### ACTIVITY
From the listing below, count the lines where the string "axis" occurs. Give the number, with no other words.

_____

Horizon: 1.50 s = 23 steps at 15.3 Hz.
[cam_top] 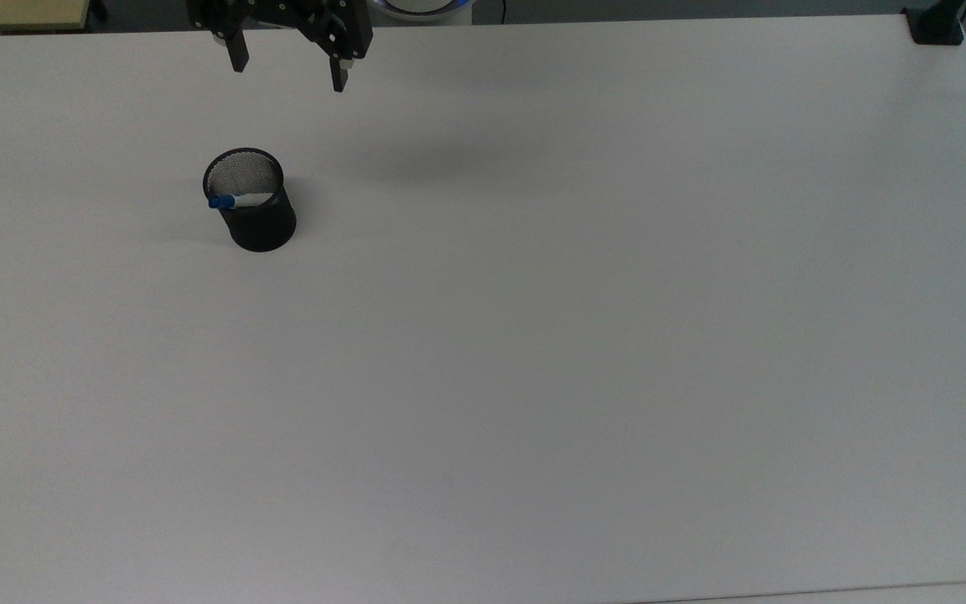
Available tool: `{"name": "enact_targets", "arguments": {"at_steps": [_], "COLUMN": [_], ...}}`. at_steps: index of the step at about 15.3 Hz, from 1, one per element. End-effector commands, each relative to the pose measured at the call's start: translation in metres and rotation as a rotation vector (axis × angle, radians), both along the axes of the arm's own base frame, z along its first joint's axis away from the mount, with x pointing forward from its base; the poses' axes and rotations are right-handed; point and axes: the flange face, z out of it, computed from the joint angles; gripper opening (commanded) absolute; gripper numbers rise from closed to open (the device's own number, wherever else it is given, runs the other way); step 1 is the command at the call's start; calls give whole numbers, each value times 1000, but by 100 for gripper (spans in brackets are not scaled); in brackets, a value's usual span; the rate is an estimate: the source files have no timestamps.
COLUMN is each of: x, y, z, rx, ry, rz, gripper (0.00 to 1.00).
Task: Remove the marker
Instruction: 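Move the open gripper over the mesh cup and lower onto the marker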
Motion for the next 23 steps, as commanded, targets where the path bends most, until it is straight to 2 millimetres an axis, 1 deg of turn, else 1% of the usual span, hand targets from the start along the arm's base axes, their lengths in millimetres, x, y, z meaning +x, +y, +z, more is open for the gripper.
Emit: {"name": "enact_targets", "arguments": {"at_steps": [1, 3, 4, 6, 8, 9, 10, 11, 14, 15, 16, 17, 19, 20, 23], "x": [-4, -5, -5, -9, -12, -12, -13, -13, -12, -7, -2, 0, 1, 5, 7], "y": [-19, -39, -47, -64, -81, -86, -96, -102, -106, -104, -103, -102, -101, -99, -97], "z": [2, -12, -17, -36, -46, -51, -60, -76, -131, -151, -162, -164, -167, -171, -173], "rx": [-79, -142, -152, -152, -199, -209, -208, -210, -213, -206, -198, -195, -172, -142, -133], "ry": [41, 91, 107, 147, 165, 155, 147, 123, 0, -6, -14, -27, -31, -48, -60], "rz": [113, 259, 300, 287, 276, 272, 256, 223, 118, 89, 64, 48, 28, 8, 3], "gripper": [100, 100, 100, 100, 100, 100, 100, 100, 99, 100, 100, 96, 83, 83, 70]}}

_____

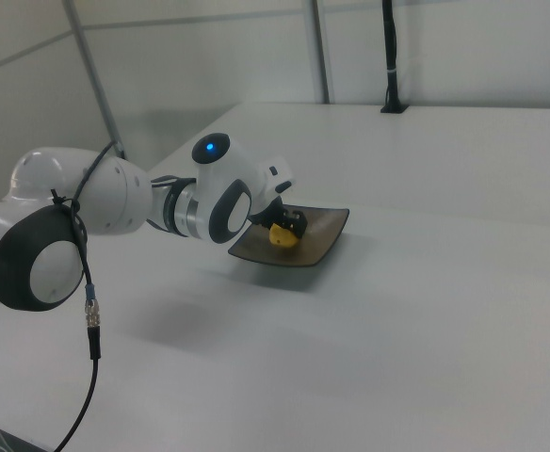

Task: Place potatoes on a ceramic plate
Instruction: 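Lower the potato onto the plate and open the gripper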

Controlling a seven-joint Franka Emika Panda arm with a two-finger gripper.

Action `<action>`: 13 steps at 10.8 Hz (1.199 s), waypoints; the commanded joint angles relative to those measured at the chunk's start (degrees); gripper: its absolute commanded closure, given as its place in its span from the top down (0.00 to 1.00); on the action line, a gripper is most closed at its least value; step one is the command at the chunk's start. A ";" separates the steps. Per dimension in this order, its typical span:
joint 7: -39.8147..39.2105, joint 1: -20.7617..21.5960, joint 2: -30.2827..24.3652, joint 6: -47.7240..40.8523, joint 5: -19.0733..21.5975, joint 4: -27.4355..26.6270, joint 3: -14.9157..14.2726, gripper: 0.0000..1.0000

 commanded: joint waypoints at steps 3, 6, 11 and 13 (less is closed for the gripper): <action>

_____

### SOLUTION TO THIS TASK
2